Stålnacke nodded a greeting, his hands still in his pockets.
“We met yesterday,” Krekula said to Martinsson. “You’re a bit of a celeb here in Kiruna, not someone we’d forget easily.”
“I’m investigating the death of Hjörleifur Arnarson,” Martinsson said. “We have reason to believe that it wasn’t accidental. I’d like to ask you if…”
She was interrupted by her mobile ringing, and looked at it.
“Excuse me,” she said to Krekula. “I have to take this call.”
He shrugged to indicate that it did not matter to him.
“Hello,” Martinsson said into the phone as she walked out through the door. “Yes, I sent you the material yesterday…”
The door closed with a click, and they could no longer hear her.
Stålnacke smiled apologetically at Krekula. Neither spoke for a moment.
“So Hjörleifur Arnarson is dead, is he?” Krekula said. “What did she mean, it wasn’t an accident?”
“Huh, it was a nasty business,” Stålnacke said. “It seems that someone killed him. I don’t really know what we’re doing here, but my boss is in league with the prosecutor…”
He nodded in the direction of the door through which Martinsson had disappeared.
“And you seem to have annoyed my boss,” Stålnacke continued. “I don’t know how much of what she’s told me is true, but she has a talent for rubbing people up the wrong way.”
Krekula said nothing.
“Anyway,” Stålnacke said with a sigh, “I assume you know about that bloody shooting at Regla.”
“Of course,” Krekula said. “There was a lot about it in the papers.”
“It was all her fault,” Stålnacke said vehemently. “She exposes her staff to danger without a moment’s thought. I had to take sick leave afterwards…”
He broke off and seemed to be lost in thought.
“And now she can’t wait for the forensic boys to complete their job. If in fact someone has been out at Hjörleifur’s place, we’ll soon know all about it. My God, it’s amazing what the tech wizards can do nowadays. If someone has left a strand of hair behind, you can bet your life they’ll find it. They’re going through Hjörleifur’s house with a fine-tooth comb.”

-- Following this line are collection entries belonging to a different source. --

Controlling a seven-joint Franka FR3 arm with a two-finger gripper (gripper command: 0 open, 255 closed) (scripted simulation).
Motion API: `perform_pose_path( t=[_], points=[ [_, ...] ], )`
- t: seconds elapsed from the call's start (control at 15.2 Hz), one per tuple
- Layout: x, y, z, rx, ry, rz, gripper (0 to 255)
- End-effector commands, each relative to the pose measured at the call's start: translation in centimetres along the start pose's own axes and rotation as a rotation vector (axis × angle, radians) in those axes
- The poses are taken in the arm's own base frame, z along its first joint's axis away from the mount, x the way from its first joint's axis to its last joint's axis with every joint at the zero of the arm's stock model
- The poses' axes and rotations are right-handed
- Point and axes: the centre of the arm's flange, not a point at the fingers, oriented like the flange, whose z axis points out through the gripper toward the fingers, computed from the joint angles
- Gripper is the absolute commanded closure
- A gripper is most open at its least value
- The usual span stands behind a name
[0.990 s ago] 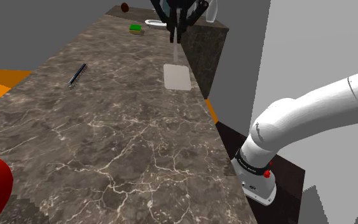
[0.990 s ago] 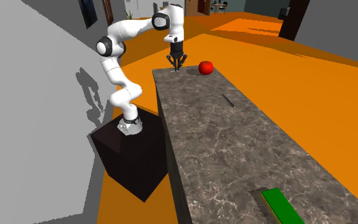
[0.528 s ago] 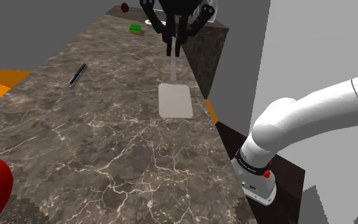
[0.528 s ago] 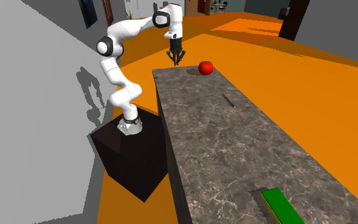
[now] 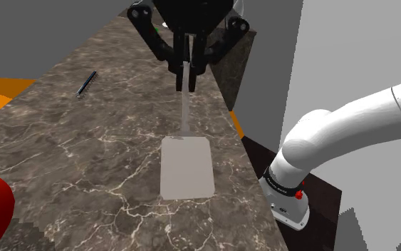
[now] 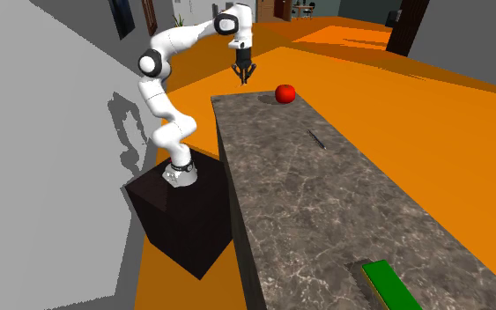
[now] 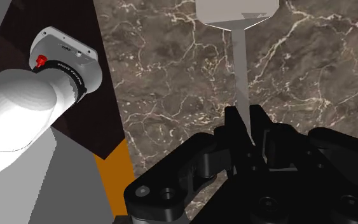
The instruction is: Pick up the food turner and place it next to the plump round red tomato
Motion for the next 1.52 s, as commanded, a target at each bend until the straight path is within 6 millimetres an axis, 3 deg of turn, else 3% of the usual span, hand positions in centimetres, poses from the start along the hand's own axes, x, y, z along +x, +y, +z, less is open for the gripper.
perform_pose_path(
  t=[0.0,0.92,1.45],
  points=[
    [-2.5,-0.4,-0.4,0.000,0.000,0.001,255],
    [-20.5,-3.7,-1.6,0.000,0.000,0.001,255],
    [-20.8,-3.7,2.7,0.000,0.000,0.001,255]
  ],
)
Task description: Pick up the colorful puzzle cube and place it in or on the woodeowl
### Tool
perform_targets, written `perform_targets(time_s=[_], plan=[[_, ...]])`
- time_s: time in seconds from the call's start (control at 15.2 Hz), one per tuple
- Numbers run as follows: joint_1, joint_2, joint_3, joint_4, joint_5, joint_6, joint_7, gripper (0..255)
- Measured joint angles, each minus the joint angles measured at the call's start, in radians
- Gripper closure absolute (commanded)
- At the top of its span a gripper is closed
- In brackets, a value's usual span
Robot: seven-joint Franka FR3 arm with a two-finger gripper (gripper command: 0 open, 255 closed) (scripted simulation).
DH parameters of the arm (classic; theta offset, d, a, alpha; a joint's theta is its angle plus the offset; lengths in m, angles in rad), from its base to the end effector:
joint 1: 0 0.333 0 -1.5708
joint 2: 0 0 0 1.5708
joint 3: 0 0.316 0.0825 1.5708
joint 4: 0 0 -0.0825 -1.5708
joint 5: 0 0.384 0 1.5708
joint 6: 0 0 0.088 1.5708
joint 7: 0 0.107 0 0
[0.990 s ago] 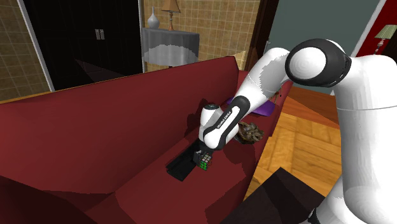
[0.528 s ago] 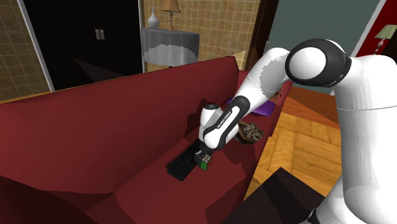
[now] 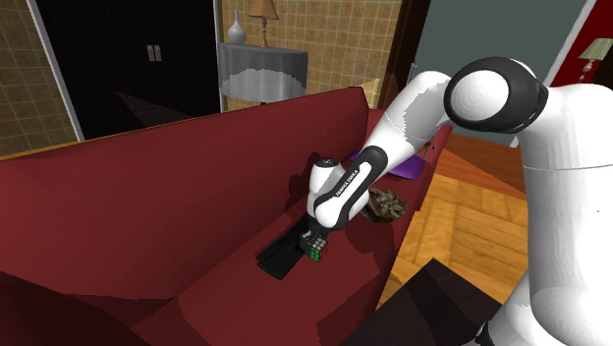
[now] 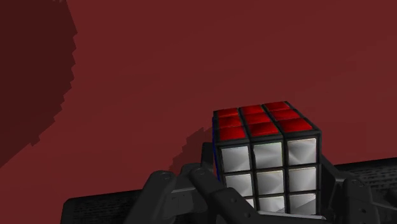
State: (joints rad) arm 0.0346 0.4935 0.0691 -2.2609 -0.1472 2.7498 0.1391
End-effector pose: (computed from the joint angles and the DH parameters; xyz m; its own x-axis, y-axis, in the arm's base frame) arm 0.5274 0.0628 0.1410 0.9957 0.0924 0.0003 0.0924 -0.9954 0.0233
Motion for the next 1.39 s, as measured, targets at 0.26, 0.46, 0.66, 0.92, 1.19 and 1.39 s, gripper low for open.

Tore Krekula ran his hand over his head. His hair had not thinned with age.
“Not that it proves anything even if someone has been there,” Stålnacke said, looking up at the ceiling and speaking as if he had forgotten that Krekula was there. “I mean, you can have paid someone a visit, but that doesn’t mean you killed them.”
At that moment the door opened and Martinsson came back into the office.
“Sorry about that,” she said. “As I was saying, Hjörleifur Arnarson has been found dead in his home. Have you been out there? You and your brother?”
Tore Krekula looked at her slyly.
“I won’t deny that we were there,” he said after a while. “But we didn’t kill him. We simply wanted to know what he’d seen. I mean, the police don’t tell any of us in the village a damned thing. But that was where they lived, after all. My aunt Anni was Wilma’s great-grandmother. You’d have thought they would have given her a bit of information.”
“So you were there,” Martinsson said. “What did he say?”
“Nothing. He probably thought you’d be furious with him if he said anything to us. We left none the wiser.”
Martinsson looked at her mobile.
“It’s 5.56. I confirm herewith that the police will search the houses of Tore and Hjalmar Krekula, both of whom we have good reason to suspect of the murder of Hjörleifur Arnarson.”